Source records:

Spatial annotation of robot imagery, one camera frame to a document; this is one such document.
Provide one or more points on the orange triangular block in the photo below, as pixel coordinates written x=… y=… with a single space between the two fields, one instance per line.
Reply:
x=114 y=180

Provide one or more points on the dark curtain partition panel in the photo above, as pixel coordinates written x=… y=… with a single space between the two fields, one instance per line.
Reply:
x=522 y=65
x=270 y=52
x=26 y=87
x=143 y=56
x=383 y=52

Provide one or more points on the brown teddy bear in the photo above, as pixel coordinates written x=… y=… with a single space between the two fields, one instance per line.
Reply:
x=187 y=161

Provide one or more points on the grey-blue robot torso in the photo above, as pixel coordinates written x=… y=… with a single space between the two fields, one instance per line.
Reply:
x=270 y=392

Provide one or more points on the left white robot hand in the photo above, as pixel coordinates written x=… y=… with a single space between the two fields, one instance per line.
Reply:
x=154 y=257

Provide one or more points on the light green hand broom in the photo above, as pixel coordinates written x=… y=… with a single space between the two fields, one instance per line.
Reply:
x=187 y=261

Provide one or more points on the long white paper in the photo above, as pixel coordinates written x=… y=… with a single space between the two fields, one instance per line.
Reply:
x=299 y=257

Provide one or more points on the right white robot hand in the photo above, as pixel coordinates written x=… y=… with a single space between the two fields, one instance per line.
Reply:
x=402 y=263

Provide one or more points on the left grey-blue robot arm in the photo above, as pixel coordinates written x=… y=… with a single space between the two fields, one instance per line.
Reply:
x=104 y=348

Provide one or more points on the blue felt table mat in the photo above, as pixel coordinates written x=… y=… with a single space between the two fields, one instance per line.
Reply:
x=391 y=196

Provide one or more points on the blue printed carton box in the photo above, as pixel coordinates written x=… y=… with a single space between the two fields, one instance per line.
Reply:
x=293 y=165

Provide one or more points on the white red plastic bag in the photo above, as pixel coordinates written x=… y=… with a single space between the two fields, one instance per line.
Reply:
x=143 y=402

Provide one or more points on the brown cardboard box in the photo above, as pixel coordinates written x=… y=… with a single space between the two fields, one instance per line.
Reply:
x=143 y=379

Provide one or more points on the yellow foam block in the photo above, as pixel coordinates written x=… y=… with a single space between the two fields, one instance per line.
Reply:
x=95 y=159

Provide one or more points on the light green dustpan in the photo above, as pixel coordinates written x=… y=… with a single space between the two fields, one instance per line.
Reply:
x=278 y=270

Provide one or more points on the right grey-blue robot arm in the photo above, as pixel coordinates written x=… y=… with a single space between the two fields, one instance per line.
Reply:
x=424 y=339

# [Work item]
Retype the records above exactly.

# [Exercise result]
Spatial annotation of robot imagery, one camera frame to a document; this is one such document.
Provide one or more points on the orange triangular block in the photo below, as pixel coordinates written x=… y=… with a single space between the two fields, one instance per line.
Reply:
x=114 y=180

Provide one or more points on the dark curtain partition panel in the photo above, as pixel coordinates written x=… y=… with a single space between the two fields, one instance per line.
Reply:
x=522 y=65
x=270 y=52
x=26 y=87
x=143 y=56
x=383 y=52

Provide one or more points on the brown teddy bear in the photo above, as pixel coordinates written x=… y=… with a single space between the two fields, one instance per line.
Reply:
x=187 y=161

Provide one or more points on the grey-blue robot torso in the photo above, as pixel coordinates written x=… y=… with a single space between the two fields, one instance per line.
Reply:
x=270 y=392

Provide one or more points on the left white robot hand in the photo above, as pixel coordinates written x=… y=… with a single space between the two fields, one instance per line.
Reply:
x=154 y=257

Provide one or more points on the light green hand broom in the photo above, as pixel coordinates written x=… y=… with a single space between the two fields, one instance per line.
Reply:
x=187 y=261

Provide one or more points on the long white paper in the photo above, as pixel coordinates written x=… y=… with a single space between the two fields, one instance per line.
Reply:
x=299 y=257

Provide one or more points on the right white robot hand in the photo above, as pixel coordinates written x=… y=… with a single space between the two fields, one instance per line.
Reply:
x=402 y=263

Provide one or more points on the left grey-blue robot arm in the photo above, as pixel coordinates written x=… y=… with a single space between the two fields, one instance per line.
Reply:
x=104 y=348

Provide one or more points on the blue felt table mat in the photo above, as pixel coordinates written x=… y=… with a single space between the two fields, one instance per line.
Reply:
x=391 y=196

Provide one or more points on the blue printed carton box in the photo above, as pixel coordinates written x=… y=… with a single space between the two fields, one instance per line.
Reply:
x=293 y=165

Provide one or more points on the white red plastic bag in the photo above, as pixel coordinates written x=… y=… with a single space between the two fields, one instance per line.
Reply:
x=143 y=402

Provide one or more points on the brown cardboard box in the photo above, as pixel coordinates written x=… y=… with a single space between the two fields, one instance per line.
Reply:
x=143 y=379

Provide one or more points on the yellow foam block in the photo above, as pixel coordinates written x=… y=… with a single space between the two fields, one instance per line.
Reply:
x=95 y=159

Provide one or more points on the light green dustpan in the photo above, as pixel coordinates written x=… y=… with a single space between the two fields, one instance per line.
Reply:
x=278 y=270

Provide one or more points on the right grey-blue robot arm in the photo above, as pixel coordinates written x=… y=… with a single space between the two fields, one instance per line.
Reply:
x=424 y=339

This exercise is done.